■ Your assignment ■
Scan the records for the string "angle" and copy every line that holds it.

■ Extracted records ■
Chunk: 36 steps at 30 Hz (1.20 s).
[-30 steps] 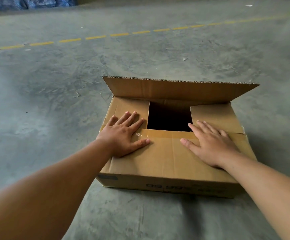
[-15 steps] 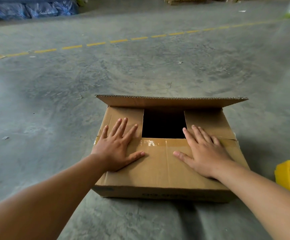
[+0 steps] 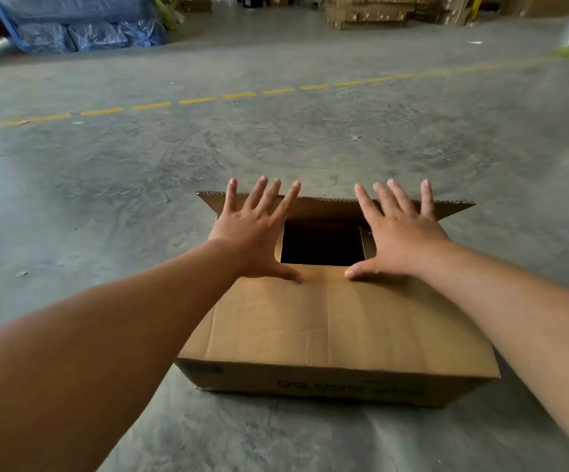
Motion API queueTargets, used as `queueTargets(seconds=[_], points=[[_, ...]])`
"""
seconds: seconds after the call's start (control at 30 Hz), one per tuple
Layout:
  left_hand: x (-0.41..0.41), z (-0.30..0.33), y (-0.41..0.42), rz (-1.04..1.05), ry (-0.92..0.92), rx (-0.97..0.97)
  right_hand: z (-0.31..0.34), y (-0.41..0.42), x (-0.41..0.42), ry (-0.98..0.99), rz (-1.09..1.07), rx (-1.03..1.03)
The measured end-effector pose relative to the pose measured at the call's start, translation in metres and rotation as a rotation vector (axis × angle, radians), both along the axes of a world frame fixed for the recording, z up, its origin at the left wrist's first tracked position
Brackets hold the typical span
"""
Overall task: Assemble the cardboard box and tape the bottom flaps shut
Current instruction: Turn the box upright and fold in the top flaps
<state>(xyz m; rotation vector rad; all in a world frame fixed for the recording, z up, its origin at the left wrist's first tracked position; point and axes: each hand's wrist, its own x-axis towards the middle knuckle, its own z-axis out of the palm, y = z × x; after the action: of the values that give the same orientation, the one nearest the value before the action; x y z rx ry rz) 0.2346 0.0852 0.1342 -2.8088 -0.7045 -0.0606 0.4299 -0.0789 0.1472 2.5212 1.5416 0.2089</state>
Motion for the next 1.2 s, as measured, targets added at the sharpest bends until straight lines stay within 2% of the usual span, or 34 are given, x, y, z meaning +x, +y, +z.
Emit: queueTargets(seconds=[0.2, 0.47, 0.67, 0.87, 1.0, 1.2], points=[[-0.021, -0.040, -0.017, -0.032, 0.004, -0.077, -0.045, -0.024, -0.017, 0.108, 0.043, 0.060], [-0.034, -0.081, -0.021, 0.037, 0.014, -0.393, -0.091, -0.045, -0.014, 0.295, -0.020, -0.010], [-0.010, -0.083, -0.033, 0.104, 0.051, -0.391, -0.096, -0.027, -0.025, 0.288, -0.087, -0.059], [-0.001, -0.090, -0.035, -0.009, 0.020, -0.370, -0.107, -0.015, -0.031, 0.274, 0.011, -0.011], [-0.009, -0.088, -0.033, 0.117, -0.001, -0.394, -0.100, -0.026, -0.024, 0.297, -0.003, -0.010], [-0.061, -0.083, -0.003, 0.258, 0.004, -0.390, -0.092, -0.071, 0.012, 0.285, -0.183, -0.035]])
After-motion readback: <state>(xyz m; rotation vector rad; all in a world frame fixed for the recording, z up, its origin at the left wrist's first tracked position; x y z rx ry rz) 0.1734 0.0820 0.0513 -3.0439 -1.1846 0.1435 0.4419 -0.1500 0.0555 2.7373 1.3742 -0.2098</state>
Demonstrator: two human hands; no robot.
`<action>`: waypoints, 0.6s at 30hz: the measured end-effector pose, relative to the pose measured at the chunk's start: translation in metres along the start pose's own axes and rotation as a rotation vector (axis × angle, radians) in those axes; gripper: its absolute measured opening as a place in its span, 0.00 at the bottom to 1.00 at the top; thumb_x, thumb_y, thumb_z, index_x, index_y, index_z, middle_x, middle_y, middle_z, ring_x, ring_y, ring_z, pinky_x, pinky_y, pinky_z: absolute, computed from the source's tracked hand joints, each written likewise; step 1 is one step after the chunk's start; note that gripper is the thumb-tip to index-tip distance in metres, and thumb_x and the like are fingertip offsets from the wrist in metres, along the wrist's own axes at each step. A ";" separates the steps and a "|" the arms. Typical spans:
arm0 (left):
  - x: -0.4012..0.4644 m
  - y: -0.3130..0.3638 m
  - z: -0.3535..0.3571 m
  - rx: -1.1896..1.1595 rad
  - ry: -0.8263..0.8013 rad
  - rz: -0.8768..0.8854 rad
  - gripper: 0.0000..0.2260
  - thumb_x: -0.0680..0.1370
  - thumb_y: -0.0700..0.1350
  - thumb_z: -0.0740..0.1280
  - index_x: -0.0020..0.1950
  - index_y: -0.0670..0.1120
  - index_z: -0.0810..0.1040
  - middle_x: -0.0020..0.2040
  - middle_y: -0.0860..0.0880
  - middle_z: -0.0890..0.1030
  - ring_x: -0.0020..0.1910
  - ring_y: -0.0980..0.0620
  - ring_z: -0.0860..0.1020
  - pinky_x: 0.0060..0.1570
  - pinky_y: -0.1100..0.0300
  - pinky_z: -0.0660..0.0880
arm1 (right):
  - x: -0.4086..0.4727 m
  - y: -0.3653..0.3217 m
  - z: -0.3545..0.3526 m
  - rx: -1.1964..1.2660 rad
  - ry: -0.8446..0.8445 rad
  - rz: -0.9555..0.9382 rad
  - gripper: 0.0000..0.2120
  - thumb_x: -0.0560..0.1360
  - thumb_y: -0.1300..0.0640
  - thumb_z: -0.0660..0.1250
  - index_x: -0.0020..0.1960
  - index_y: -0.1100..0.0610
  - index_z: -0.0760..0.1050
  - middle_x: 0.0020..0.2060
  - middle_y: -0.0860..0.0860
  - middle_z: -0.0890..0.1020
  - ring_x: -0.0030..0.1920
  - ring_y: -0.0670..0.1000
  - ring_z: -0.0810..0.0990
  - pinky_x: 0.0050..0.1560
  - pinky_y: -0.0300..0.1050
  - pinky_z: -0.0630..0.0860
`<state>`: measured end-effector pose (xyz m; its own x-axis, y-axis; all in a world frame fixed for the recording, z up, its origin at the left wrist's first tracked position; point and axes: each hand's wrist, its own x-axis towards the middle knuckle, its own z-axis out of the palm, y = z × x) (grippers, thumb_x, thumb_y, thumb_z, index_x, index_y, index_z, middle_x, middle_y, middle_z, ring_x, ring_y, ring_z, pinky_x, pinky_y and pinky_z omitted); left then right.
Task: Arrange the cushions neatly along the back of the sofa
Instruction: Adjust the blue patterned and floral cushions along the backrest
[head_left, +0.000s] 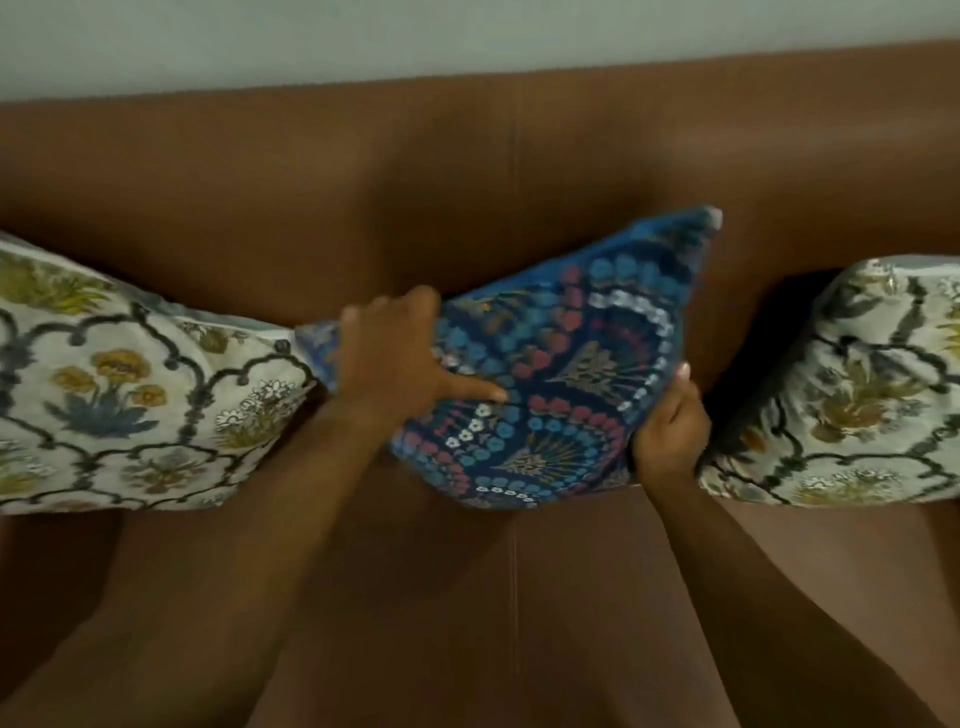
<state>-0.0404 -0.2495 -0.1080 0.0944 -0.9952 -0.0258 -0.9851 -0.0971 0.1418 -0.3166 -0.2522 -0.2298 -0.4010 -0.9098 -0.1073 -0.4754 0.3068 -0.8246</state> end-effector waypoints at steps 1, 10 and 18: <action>-0.012 -0.018 -0.006 -0.121 0.050 -0.086 0.43 0.50 0.82 0.65 0.45 0.47 0.68 0.40 0.51 0.75 0.42 0.42 0.79 0.43 0.50 0.68 | 0.000 -0.029 -0.007 -0.005 0.002 -0.077 0.23 0.86 0.41 0.47 0.38 0.49 0.69 0.35 0.49 0.77 0.37 0.53 0.75 0.41 0.49 0.67; -0.025 -0.086 -0.019 -0.382 0.208 -0.220 0.42 0.54 0.79 0.68 0.46 0.44 0.67 0.40 0.48 0.74 0.39 0.42 0.77 0.35 0.52 0.69 | 0.007 -0.129 0.017 -0.175 -0.039 -0.408 0.24 0.82 0.39 0.44 0.41 0.54 0.67 0.37 0.59 0.81 0.40 0.64 0.80 0.43 0.59 0.74; -0.051 -0.099 0.014 -0.215 0.223 -0.260 0.51 0.59 0.82 0.63 0.61 0.38 0.75 0.54 0.37 0.79 0.56 0.36 0.77 0.52 0.41 0.74 | -0.011 -0.097 0.009 -0.238 -0.043 -0.368 0.27 0.82 0.38 0.49 0.50 0.59 0.75 0.47 0.57 0.80 0.50 0.61 0.76 0.53 0.54 0.69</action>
<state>0.0507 -0.1886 -0.1346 0.3882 -0.9133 0.1235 -0.8740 -0.3224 0.3635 -0.2594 -0.2746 -0.1538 -0.1411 -0.9797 0.1423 -0.7498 0.0119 -0.6615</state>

■ Output of the exercise ■
The measured end-effector pose relative to the pose measured at the call's start, translation in metres and rotation as a rotation vector (axis × angle, radians), both along the axes of a world frame fixed for the recording, z up, its origin at the left wrist's first tracked position
`<action>`: waypoints, 0.6s at 30hz: the measured end-effector pose, relative to the pose measured at the chunk's start: translation in metres along the start pose's own axes and rotation as a rotation vector (axis × angle, radians) in those axes; gripper: its absolute measured opening as a place in its span, 0.00 at the bottom to 1.00 at the top; thumb_x, thumb_y, thumb_z, index_x, index_y, index_z, middle_x, middle_y, middle_z, ring_x, ring_y, ring_z, pinky_x, pinky_y, pinky_z: absolute, computed from the source's tracked hand joints, each written likewise; step 1 is one step after the chunk's start; note that gripper is the thumb-tip to index-tip distance in metres, and thumb_x and the like are fingertip offsets from the wrist in metres, along the wrist's own axes at each step. A ";" separates the steps and a "|" the arms. Typical spans:

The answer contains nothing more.